In questa era confusa lo stesso ruolo del progettista si è modificato, frammentato a tal punto da avere perso molte relazioni con la tradizione della produzione, della prassi e dei metodi progettuali.

L’evoluzione del fare e gli sviluppi più recenti della tecnica sembrano aver reso inutile perfino l’apparato disciplinare dell’architettura, mentre la formazione degli architetti evidenzia la necessità di riscoprire l’importanza della teoria per ridare valore al progetto delle forme in rapporto alla loro capacità di interagire con i modi d’essere e di vivere.

La difficoltà a riferire le opere di architettura a teorie e modi d’essere testimonia di una specie di esplosione dell’arbitrarietà vista, generalmente, come assenza di razionalità intrinseca al fare degli architetti.
Per fare fronte al diffondersi di un’arbitrarietà che alimenta il piacere ultimo della trasgressione non autentica e fine a sé stessa, espressione di un mondo che ha mescolato a tal punto i meccanismi del desiderio da renderli inutilizzabili, i colloqui, mediante una serie di incontri, si propongono di portare al centro dell’attenzione l’esplorazione e il confronto sui nodi teorici dell’architettura.
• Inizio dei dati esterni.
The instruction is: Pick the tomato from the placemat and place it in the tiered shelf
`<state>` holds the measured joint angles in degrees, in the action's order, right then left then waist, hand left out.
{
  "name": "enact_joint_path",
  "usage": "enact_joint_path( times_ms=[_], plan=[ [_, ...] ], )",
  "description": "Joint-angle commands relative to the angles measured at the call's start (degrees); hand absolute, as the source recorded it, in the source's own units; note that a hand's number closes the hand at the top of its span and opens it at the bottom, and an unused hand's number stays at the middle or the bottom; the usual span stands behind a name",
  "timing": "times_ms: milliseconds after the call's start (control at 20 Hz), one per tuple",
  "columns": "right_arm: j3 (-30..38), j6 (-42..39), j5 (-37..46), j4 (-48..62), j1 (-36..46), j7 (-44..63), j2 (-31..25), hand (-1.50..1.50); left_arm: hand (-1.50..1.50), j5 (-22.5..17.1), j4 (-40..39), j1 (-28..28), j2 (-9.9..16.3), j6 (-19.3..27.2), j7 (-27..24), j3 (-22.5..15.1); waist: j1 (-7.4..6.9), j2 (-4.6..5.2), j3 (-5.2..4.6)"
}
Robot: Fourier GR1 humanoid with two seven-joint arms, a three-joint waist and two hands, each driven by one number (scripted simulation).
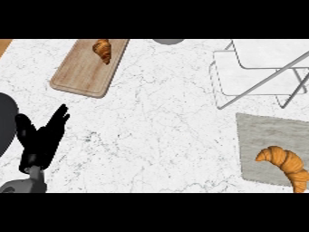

I colloqui, in questa fase storica segnata dalla globalizzazione e dall’omologazione nella quale l’architettura è sempre più esposta al rischio di essere ridotta a settore del fashion-design, mirano ad esaltare il senso e la responsabilità dell’architettura, impegnando nel confronto sui fondamenti disciplinari i docenti che, nel rapporto con i dottorandi, curano al Politecnico la formazione di alta specializzazione nei saperi dell’architettura.

Rivolgendo il pensiero alla stagione feconda della “sperimentazione” e focalizzando l’attenzione sulla ricerca e sulla didattica della progettazione, i colloqui si propongono di offrire ai dottorandi lo stato della riflessione teorica della scuola milanese in rapporto agli orientamenti della riflessione teorica internazionale contemporanea.